■ **Exercise prompt**:
Each record, minus any picture, should be returned exactly as written.

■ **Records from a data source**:
══════
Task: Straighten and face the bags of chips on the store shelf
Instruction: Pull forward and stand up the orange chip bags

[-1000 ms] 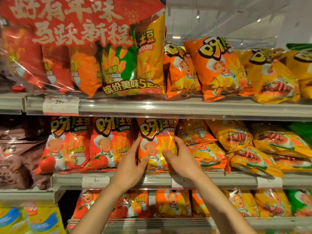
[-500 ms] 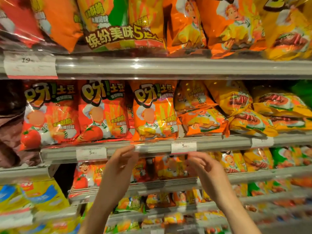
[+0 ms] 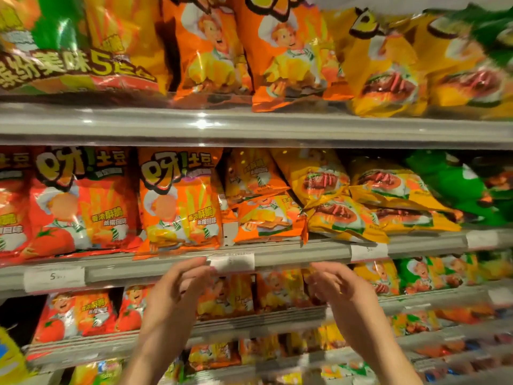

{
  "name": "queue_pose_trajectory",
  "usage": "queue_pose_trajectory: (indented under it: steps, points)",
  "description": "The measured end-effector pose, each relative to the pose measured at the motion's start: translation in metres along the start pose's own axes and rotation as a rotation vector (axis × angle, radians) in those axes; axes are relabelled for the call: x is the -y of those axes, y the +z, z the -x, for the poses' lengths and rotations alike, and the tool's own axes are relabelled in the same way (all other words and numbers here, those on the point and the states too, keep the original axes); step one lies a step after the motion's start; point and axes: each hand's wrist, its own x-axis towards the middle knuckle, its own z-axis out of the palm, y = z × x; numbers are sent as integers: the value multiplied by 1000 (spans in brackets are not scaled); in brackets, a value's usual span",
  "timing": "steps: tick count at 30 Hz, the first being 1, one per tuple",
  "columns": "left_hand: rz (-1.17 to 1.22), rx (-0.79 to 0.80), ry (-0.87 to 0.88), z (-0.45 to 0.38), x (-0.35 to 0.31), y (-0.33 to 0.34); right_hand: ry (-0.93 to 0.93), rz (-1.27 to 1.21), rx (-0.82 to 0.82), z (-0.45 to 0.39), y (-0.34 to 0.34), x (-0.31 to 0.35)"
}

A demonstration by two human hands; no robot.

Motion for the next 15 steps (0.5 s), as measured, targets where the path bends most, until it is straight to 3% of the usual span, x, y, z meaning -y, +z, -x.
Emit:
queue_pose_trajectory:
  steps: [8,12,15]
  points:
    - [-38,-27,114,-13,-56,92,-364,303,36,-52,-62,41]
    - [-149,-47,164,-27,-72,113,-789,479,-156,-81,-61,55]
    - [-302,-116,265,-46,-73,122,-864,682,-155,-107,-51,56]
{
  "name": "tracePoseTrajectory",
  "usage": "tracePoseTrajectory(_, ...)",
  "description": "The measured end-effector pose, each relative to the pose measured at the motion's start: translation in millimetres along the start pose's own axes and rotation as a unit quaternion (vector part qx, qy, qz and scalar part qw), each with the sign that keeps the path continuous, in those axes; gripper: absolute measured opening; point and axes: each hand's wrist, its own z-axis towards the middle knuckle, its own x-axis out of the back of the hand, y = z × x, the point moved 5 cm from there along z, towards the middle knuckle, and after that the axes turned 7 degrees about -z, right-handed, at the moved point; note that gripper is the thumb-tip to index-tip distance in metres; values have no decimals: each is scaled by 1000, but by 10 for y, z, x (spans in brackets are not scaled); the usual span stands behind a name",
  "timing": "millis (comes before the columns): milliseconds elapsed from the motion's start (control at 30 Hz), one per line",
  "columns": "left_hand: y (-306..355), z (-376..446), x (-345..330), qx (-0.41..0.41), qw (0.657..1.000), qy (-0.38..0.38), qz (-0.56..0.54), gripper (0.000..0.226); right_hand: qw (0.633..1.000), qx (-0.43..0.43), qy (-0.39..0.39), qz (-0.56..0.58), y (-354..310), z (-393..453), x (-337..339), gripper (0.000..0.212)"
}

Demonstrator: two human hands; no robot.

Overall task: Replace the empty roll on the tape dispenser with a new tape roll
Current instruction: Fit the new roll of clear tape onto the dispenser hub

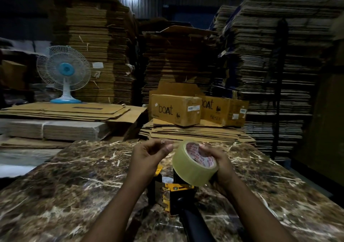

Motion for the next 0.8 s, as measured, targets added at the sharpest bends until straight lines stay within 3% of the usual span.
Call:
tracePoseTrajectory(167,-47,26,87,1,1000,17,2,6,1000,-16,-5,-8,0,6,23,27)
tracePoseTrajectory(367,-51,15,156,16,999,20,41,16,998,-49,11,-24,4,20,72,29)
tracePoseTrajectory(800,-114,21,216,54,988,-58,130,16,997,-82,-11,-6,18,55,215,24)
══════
■ **Response to this exercise**:
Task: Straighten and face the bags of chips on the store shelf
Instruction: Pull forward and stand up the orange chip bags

[-1000 ms] 
[-500 ms] 
[+0 ms] 

{
  "name": "queue_pose_trajectory",
  "usage": "queue_pose_trajectory: (indented under it: steps, points)",
  "description": "The measured end-effector pose, each relative to the pose measured at the motion's start: translation in metres along the start pose's own axes and rotation as a rotation vector (axis × angle, radians) in those axes; axes are relabelled for the call: x is the -y of those axes, y the +z, z the -x, for the poses' lengths and rotations alike, and the tool's own axes are relabelled in the same way (all other words and numbers here, those on the point and the states too, keep the original axes); step one lies a step after the motion's start; point and axes: each hand's wrist, its own x-axis towards the middle knuckle, its own z-axis out of the palm, y = z × x; numbers are sent as integers: the value multiplied by 1000 (spans in brackets are not scaled); in brackets, a value's usual span",
  "timing": "steps: tick count at 30 Hz, the first being 1, one per tuple",
  "columns": "left_hand: rz (-1.17 to 1.22), rx (-0.79 to 0.80), ry (-0.87 to 0.88), z (-0.45 to 0.38), x (-0.35 to 0.31), y (-0.33 to 0.34); right_hand: ry (-0.93 to 0.93), rz (-1.27 to 1.21), rx (-0.82 to 0.82), z (-0.45 to 0.39), y (-0.34 to 0.34), x (-0.31 to 0.35)"
}

A demonstration by two human hands; no robot.

Motion for the next 15 steps (0.5 s), as measured, targets where the path bends most, until it is straight to 3% of the usual span, x, y, z meaning -y, +z, -x.
Emit:
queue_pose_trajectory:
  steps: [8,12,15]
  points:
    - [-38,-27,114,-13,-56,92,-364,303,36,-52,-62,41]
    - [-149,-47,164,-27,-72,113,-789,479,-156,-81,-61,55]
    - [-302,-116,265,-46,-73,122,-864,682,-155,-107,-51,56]
{
  "name": "tracePoseTrajectory",
  "usage": "tracePoseTrajectory(_, ...)",
  "description": "The measured end-effector pose, each relative to the pose measured at the motion's start: translation in millimetres along the start pose's own axes and rotation as a unit quaternion (vector part qx, qy, qz and scalar part qw), each with the sign that keeps the path continuous, in those axes; gripper: absolute measured opening; point and axes: each hand's wrist, its own z-axis towards the middle knuckle, its own x-axis out of the back of the hand, y = z × x, the point moved 5 cm from there along z, towards the middle knuckle, and after that the axes turned 7 degrees about -z, right-handed, at the moved point; note that gripper is the thumb-tip to index-tip distance in metres; values have no decimals: each is scaled by 1000, but by 10 for y, z, x (spans in brackets are not scaled); the usual span stands behind a name",
  "timing": "millis (comes before the columns): milliseconds elapsed from the motion's start (control at 30 Hz), one per line",
  "columns": "left_hand: y (-306..355), z (-376..446), x (-345..330), qx (-0.41..0.41), qw (0.657..1.000), qy (-0.38..0.38), qz (-0.56..0.54), gripper (0.000..0.226); right_hand: qw (0.633..1.000), qx (-0.43..0.43), qy (-0.39..0.39), qz (-0.56..0.58), y (-354..310), z (-393..453), x (-337..339), gripper (0.000..0.212)"
}

Demonstrator: two human hands; no robot.

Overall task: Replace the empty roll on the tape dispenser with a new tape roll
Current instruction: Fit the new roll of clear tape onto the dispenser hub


Motion for the next 0.8 s, as measured, targets added at the sharpest bends until straight lines stay within 3% of the usual span.
Call:
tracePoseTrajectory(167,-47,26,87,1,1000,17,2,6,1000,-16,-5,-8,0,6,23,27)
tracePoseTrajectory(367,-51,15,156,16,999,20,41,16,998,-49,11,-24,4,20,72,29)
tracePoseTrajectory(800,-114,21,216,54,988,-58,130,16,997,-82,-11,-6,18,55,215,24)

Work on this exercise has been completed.